During the active period, the larva undergoes a few moults; I have witnessed at least one of these. The creature stripped of its skin appears as it was before, without any change of form. It instantly resumes its meal, which was interrupted while the old skin was shed; it embraces with its legs another Mantis on the heap and proceeds to nibble her. Whether simple or multiple, this moult has nothing in common with the renewals due to the hypermetamorphosis, which so profoundly change the creature's appearance.

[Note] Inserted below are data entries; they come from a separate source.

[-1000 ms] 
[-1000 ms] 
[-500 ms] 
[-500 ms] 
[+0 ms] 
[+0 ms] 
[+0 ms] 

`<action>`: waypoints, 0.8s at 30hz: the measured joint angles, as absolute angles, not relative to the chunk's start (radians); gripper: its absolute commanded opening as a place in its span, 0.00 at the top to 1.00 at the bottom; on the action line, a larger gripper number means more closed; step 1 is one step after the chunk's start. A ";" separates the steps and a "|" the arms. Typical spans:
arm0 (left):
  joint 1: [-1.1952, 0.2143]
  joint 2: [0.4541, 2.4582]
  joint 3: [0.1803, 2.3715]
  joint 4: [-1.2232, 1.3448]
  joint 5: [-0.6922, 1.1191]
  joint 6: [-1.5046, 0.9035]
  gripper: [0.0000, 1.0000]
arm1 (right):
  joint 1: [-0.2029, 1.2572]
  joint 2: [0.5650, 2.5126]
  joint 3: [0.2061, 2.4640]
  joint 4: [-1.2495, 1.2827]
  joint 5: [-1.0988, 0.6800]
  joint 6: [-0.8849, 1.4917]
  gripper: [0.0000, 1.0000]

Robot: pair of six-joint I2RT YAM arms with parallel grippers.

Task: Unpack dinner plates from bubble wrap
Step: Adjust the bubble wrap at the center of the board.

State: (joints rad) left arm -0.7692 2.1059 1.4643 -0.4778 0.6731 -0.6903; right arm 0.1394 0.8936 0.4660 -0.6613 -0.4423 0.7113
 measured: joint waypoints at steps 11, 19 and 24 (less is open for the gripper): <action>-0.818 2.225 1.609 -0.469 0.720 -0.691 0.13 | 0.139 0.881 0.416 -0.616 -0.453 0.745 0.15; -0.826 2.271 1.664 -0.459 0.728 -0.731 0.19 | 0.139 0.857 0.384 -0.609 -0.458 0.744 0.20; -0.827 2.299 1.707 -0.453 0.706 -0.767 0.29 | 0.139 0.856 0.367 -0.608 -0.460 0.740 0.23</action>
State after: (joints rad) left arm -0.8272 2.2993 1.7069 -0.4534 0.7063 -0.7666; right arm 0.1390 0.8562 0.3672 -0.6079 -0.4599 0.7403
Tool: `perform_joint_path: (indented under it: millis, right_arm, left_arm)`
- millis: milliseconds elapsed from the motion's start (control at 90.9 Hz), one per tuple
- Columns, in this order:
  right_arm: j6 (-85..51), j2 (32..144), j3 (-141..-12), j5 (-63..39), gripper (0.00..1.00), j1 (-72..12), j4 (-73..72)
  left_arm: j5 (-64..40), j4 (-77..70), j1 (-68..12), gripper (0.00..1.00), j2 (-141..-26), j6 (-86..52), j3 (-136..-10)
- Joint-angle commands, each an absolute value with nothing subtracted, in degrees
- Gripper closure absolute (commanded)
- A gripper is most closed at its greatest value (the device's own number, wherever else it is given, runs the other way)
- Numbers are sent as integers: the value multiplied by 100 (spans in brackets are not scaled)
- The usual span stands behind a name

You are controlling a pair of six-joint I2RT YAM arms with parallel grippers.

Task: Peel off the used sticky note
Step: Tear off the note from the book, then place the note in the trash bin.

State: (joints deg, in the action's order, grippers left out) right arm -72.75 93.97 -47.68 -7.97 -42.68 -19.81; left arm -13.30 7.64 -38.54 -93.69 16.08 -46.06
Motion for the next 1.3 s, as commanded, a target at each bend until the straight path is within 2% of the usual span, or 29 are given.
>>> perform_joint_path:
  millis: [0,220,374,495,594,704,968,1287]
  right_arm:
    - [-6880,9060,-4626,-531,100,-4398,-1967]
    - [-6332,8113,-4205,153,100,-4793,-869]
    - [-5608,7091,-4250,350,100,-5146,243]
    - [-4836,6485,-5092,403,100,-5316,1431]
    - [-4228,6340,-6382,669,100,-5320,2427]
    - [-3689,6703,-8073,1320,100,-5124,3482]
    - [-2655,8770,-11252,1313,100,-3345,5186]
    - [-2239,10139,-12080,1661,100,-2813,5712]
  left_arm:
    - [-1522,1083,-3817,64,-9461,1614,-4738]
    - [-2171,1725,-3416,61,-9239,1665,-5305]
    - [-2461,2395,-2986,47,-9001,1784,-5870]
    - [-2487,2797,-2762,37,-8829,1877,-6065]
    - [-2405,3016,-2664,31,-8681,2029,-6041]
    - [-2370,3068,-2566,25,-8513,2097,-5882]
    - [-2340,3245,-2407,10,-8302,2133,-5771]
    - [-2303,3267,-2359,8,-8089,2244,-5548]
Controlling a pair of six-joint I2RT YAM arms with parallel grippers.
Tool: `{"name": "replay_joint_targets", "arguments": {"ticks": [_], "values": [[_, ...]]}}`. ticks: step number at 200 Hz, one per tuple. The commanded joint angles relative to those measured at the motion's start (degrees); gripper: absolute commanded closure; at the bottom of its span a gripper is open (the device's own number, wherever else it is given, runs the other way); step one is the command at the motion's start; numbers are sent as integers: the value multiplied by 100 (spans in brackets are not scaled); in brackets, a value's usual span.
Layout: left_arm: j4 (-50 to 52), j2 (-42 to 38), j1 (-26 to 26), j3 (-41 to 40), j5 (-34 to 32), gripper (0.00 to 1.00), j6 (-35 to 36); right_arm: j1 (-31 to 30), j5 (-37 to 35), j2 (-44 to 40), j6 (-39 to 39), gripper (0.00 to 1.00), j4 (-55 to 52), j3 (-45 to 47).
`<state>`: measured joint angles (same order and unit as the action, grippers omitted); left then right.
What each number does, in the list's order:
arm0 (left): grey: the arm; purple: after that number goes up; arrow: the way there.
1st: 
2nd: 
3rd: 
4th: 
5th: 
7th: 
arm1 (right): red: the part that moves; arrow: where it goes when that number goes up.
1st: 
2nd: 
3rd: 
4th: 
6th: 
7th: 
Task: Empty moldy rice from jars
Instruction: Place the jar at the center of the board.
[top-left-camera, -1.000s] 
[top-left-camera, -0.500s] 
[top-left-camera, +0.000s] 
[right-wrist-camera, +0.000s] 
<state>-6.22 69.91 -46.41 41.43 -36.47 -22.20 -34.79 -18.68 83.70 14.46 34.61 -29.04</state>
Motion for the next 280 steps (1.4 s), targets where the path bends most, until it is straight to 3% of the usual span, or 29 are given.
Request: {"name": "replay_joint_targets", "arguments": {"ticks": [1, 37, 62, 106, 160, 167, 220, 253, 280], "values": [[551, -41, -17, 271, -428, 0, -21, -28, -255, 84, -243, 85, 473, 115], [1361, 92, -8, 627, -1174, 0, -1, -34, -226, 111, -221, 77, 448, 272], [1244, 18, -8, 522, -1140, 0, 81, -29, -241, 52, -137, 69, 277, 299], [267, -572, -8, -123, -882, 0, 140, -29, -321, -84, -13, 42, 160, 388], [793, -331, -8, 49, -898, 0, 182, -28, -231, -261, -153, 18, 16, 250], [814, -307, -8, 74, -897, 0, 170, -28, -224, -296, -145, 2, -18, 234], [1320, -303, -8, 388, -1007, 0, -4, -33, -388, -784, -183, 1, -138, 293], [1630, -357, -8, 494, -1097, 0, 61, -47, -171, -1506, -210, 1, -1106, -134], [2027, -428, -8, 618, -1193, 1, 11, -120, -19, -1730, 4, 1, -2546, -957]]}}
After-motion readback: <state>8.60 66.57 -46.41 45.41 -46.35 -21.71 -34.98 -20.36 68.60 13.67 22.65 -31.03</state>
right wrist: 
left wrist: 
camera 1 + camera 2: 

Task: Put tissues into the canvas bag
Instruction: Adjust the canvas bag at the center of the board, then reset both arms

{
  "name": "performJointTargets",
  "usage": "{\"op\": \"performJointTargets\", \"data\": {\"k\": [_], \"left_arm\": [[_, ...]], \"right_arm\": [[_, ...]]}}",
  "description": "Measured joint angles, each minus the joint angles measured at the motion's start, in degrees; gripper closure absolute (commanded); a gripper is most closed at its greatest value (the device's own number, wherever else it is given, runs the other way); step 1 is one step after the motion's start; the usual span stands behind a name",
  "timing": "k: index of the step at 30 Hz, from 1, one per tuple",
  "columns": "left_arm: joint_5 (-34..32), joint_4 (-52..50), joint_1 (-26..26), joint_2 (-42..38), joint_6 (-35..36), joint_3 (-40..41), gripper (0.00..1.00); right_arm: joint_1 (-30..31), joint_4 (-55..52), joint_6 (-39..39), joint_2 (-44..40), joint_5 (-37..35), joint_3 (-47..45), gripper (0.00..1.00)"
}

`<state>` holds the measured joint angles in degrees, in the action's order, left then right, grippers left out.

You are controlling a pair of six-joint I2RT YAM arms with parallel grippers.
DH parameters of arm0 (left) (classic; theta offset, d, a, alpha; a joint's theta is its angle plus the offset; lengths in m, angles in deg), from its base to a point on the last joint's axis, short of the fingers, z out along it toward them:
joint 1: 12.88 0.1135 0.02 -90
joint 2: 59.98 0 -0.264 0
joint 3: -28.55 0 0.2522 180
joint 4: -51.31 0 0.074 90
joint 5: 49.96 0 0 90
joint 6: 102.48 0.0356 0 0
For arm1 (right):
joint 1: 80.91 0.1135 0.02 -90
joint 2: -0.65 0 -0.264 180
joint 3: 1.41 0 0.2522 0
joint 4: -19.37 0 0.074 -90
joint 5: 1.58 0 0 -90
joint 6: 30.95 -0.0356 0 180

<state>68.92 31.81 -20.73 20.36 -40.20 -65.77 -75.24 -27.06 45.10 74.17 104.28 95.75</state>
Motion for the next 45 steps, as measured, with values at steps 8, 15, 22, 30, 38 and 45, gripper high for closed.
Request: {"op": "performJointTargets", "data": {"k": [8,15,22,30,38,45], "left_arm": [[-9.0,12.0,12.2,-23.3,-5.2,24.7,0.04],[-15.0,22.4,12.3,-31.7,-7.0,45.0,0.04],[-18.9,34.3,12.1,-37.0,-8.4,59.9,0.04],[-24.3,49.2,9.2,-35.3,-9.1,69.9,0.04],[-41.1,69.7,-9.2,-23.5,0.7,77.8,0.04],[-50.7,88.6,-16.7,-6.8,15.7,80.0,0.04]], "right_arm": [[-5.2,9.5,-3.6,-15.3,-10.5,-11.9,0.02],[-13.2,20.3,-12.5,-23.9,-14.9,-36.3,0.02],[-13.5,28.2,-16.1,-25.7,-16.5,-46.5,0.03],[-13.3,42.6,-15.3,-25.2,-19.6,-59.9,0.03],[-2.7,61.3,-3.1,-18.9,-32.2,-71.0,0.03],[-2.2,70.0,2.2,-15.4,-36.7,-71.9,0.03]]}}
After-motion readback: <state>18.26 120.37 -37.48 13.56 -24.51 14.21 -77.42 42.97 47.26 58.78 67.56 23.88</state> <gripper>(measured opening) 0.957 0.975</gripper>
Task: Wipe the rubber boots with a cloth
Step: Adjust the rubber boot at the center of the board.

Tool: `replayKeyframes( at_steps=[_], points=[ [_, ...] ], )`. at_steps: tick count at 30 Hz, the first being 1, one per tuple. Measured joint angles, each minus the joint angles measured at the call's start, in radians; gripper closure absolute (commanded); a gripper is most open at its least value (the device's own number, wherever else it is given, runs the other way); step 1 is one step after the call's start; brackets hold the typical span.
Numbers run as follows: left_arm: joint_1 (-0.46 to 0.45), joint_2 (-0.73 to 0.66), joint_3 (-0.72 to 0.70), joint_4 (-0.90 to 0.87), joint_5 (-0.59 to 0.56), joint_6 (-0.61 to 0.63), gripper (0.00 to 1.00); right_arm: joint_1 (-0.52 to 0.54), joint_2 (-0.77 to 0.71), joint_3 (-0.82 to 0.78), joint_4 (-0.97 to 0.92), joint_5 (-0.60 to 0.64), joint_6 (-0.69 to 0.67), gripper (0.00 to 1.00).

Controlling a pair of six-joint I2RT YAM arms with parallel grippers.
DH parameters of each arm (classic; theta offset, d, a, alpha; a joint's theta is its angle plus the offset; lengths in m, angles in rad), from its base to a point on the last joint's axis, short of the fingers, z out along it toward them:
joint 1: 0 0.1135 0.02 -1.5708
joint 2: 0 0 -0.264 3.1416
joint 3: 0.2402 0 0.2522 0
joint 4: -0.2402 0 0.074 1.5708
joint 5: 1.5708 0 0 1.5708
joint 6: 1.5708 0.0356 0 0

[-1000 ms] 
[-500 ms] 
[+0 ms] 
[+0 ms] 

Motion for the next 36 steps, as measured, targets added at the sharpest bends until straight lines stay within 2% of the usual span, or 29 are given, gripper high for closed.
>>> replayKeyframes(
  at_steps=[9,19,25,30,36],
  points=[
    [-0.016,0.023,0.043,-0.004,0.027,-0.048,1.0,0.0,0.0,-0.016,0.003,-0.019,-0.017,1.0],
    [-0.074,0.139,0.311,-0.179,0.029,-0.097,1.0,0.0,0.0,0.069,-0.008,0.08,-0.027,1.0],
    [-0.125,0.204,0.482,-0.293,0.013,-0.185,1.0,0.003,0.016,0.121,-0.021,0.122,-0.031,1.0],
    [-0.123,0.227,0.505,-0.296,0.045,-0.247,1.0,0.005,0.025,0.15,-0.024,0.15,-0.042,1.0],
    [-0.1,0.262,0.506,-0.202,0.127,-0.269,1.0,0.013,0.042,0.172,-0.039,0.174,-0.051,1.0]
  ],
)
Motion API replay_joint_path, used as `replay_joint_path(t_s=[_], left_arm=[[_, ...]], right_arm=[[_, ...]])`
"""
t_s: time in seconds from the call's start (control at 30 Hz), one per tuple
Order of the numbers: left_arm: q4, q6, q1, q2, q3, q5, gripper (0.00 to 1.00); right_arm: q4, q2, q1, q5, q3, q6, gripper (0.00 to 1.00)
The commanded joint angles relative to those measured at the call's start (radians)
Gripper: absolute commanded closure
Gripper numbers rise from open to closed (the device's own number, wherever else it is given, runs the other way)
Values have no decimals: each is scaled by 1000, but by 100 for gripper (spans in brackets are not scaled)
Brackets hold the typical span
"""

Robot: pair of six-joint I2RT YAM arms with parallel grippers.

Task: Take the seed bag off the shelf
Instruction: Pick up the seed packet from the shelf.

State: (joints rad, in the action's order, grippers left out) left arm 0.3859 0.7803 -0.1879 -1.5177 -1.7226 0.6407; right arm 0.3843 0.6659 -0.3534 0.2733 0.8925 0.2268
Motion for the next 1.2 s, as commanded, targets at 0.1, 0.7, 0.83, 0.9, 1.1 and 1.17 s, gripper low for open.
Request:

Ten days' rearing in the partitioned box is enough to prove how right I was when I looked upon the parasitic larva feeding on Mantes as the origin of the pseudochrysalis, the object of my eager attention. The creature, which I kept supplied with additional food as long as it accepted it, stops eating at last. It becomes motionless, retracts its head slightly and bends itself into a hook. Then the skin splits across the head and down the thorax. The tattered slough is thrust back; and the pseudochrysalis appears in sight, absolutely naked. It is white at first, as the larva was; but by degrees and fairly rapidly it turns to the russet hue of virgin wax, with a brighter red at the tips of the various tubercles which indicate the future legs and mouth-parts. This shedding of the skin, which leaves the body of the pseudochrysalis uncovered, recalls the mode of transformation observed in the Oil-beetles and is different from that of the Sitares and the Zonites, whose pseudochrysalis remains wholly enveloped in the skin of the secondary larva, a sort of bag which is sometimes loose, sometimes tight and always unbroken.

The mist that surrounded us at the outset is dispelled. This is indeed a Meloid, a true Meloid, one of the strangest anomalies among the parasites of its tribe. Instead of living on the honey of a Bee, it feeds on the skewerful of Mantes provided by a Tachytes. The North-American naturalists have taught us lately that honey is not always the diet of the Blister-beetles: some Meloidæ in the United States devour the packets of eggs laid by the Grasshoppers. This is a legitimate acquisition on their part, not an illegal seizure of the food-stores of others. No one, as far as I am aware, had as yet suspected the true parasitism of a carnivorous Meloid. It is nevertheless very remarkable to find in the Blister-beetles, on both sides of the Atlantic, this weakness for the flavour of Locust: one devours her eggs; the other a representative of the order, in the shape of the Praying Mantis and her kin.